▸ **WHAT YOU WILL DO**
Reproduce the entries that follow verbatim, down to the final line.

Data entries
☆ ☆ ☆ ☆ ☆
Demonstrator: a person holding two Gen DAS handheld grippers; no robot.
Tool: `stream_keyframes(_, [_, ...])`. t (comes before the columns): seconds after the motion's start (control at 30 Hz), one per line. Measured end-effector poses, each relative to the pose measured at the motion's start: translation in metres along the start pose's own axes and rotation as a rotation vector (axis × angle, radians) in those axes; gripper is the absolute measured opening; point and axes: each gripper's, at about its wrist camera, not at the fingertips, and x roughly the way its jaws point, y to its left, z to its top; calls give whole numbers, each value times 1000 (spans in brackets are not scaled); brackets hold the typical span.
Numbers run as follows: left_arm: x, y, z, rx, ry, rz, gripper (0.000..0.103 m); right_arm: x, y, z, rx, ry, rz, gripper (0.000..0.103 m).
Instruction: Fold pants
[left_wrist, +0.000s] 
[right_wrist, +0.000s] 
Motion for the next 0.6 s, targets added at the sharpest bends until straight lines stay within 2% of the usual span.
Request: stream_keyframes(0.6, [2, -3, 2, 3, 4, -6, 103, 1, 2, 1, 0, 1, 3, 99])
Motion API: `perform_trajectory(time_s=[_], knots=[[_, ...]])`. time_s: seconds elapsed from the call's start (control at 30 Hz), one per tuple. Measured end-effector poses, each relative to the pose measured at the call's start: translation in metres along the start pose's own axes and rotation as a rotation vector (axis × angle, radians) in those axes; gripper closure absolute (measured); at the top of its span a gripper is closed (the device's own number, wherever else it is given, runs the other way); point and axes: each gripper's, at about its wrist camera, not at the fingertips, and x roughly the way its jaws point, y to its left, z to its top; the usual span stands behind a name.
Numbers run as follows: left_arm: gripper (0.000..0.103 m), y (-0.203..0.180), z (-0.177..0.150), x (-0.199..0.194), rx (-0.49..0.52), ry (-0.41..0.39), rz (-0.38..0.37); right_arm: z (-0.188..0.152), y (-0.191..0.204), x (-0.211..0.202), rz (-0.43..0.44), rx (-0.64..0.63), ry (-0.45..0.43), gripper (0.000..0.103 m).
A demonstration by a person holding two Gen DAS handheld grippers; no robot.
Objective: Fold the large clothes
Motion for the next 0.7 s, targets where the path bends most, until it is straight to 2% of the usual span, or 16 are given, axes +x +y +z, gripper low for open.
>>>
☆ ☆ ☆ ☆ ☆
▸ **EXERCISE RESULT**
Demonstrator: a person holding two Gen DAS handheld grippers; no robot.
Tool: `stream_keyframes(_, [_, ...])`. t (comes before the columns): seconds after the motion's start (control at 30 Hz), one per line. Measured end-effector poses, each relative to the pose measured at the motion's start: translation in metres along the start pose's own axes and rotation as a rotation vector (axis × angle, radians) in those axes; gripper is the absolute measured opening; point and axes: each gripper's, at about its wrist camera, not at the fingertips, and x roughly the way its jaws point, y to its left, z to its top; calls give whole numbers, each value times 1000 (spans in brackets are not scaled); brackets hold the typical span.
Numbers run as follows: left_arm: x, y, z, rx, ry, rz, gripper (0.000..0.103 m); right_arm: x, y, z, rx, ry, rz, gripper (0.000..0.103 m).
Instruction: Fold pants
[left_wrist, +0.000s] 
[right_wrist, +0.000s] 
Motion for the next 0.6 s, targets added at the sharpest bends until straight lines stay within 2% of the usual span.
Request: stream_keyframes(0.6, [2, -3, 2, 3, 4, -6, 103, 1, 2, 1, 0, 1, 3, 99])
Motion API: `perform_trajectory(time_s=[_], knots=[[_, ...]])`. time_s: seconds elapsed from the call's start (control at 30 Hz), one per tuple. Measured end-effector poses, each relative to the pose measured at the call's start: translation in metres along the start pose's own axes and rotation as a rotation vector (axis × angle, radians) in those axes; gripper closure absolute (measured); at the top of its span a gripper is closed (the device's own number, wherever else it is given, runs the other way); point and axes: each gripper's, at about its wrist camera, not at the fingertips, and x roughly the way its jaws point, y to its left, z to its top; the usual span stands behind a name.
Numbers run as follows: left_arm: gripper (0.000..0.103 m), y (-0.203..0.180), z (-0.177..0.150), x (-0.199..0.194), rx (-0.49..0.52), ry (-0.41..0.39), rz (-0.38..0.37); right_arm: z (-0.188..0.152), y (-0.191..0.204), x (-0.211..0.202), rz (-0.43..0.44), rx (-0.64..0.63), ry (-0.45..0.43), gripper (0.000..0.103 m).
A demonstration by a person holding two Gen DAS handheld grippers; no robot.
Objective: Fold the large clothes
Motion for the next 0.7 s, targets where the path bends most, until it is straight to 2% of the usual span, or 16 are given, axes +x +y +z, gripper low for open.
>>>

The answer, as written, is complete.